Corresponding to the above method embodiment, the present invention further provides a failure recovery device of a network additional storage system cluster, where the failure recovery device of a network additional storage system cluster described below and the failure recovery method of a network additional storage system cluster described above can be referred to each other.
Referring to fig. 4, fig. 4 is a block diagram illustrating a failure recovery apparatus for a network attached storage system cluster according to an embodiment of the present invention. The apparatus may include:
the detection module 10 is configured to detect an offline node in the network additional storage system cluster when the current node is a master node of the network additional storage system cluster; the current node is any node in the network additional storage system cluster;
a determining module 20, configured to determine a recoverable node in the offline node according to the communication state of the current node and the offline node and the host state of the offline node; the communication state of the recoverable node and the current node is communicable, and the host state of the recoverable node is normal;
A restoration module 30, configured to control each restorable node configuration cluster configuration file, and restore each restorable node to the network-attached storage system cluster; the cluster configuration file comprises cluster configuration information of the nodes and token information of all the nodes in the network additional storage system cluster.
In some embodiments, the detection module 10 may be specifically configured to monitor whether the current node is the master node; if the node is the master node, detecting the offline node; and if the node is not the master node, ending.
In some embodiments, the detection module 10 may include:
the monitoring sub-module is used for monitoring the node type of the current node and the starting condition of the recovery process by using the monitoring process;
the detection sub-module is used for starting the recovery process when the starting condition of the recovery process is in a non-starting state if the node type is the master node, and detecting the offline node by using the recovery process; when the starting condition of the recovery process is the starting state, a starting signal is sent to a monitoring submodule;
and the ending submodule is used for ending the recovery process if the node type is the slave node.

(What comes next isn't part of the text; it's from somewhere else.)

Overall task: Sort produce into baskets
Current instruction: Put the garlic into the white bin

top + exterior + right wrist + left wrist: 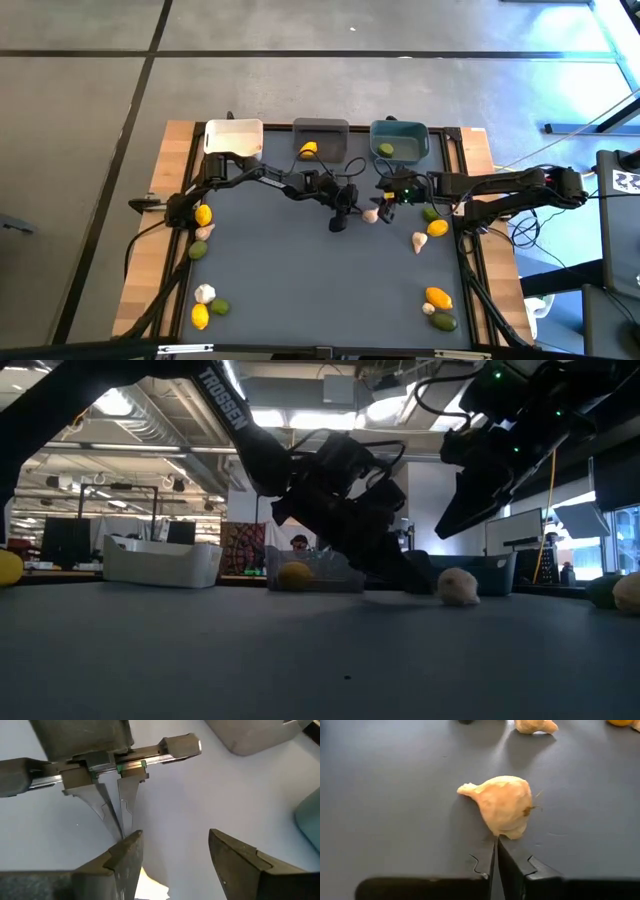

In some embodiments, the apparatus further comprises:
The configuration module is used for restoring the cluster configuration file according to the control of the master node if the current node is the off-line node when the current node is the slave node of the network attached storage system cluster;
a restarting module, configured to restart a cluster management system of the network attached storage system cluster by using the restored cluster configuration file;
and the authentication module is used for sending an authentication instruction to the master node after the cluster management system is restarted successfully, so that the master node can rejoin the network additional storage system cluster after the current node is authenticated successfully according to the authentication instruction.
In some embodiments, the determining module 20 may be specifically configured to determine the recoverable node in the offline node according to a communication state of the current node and the offline node, a host state of the offline node, a cluster information condition, and a recovery mark file condition; the cluster information of the recoverable node is not in existence or is in existence, and when the cluster information of the current recoverable node is in existence, the recovery mark file of the current recoverable node is in existence;
Correspondingly, the restoration module 30 may be specifically configured to control each of the configuration files and the restoration mark files of the restorable node configuration cluster, and restore the restorable node to the network-attached storage system cluster.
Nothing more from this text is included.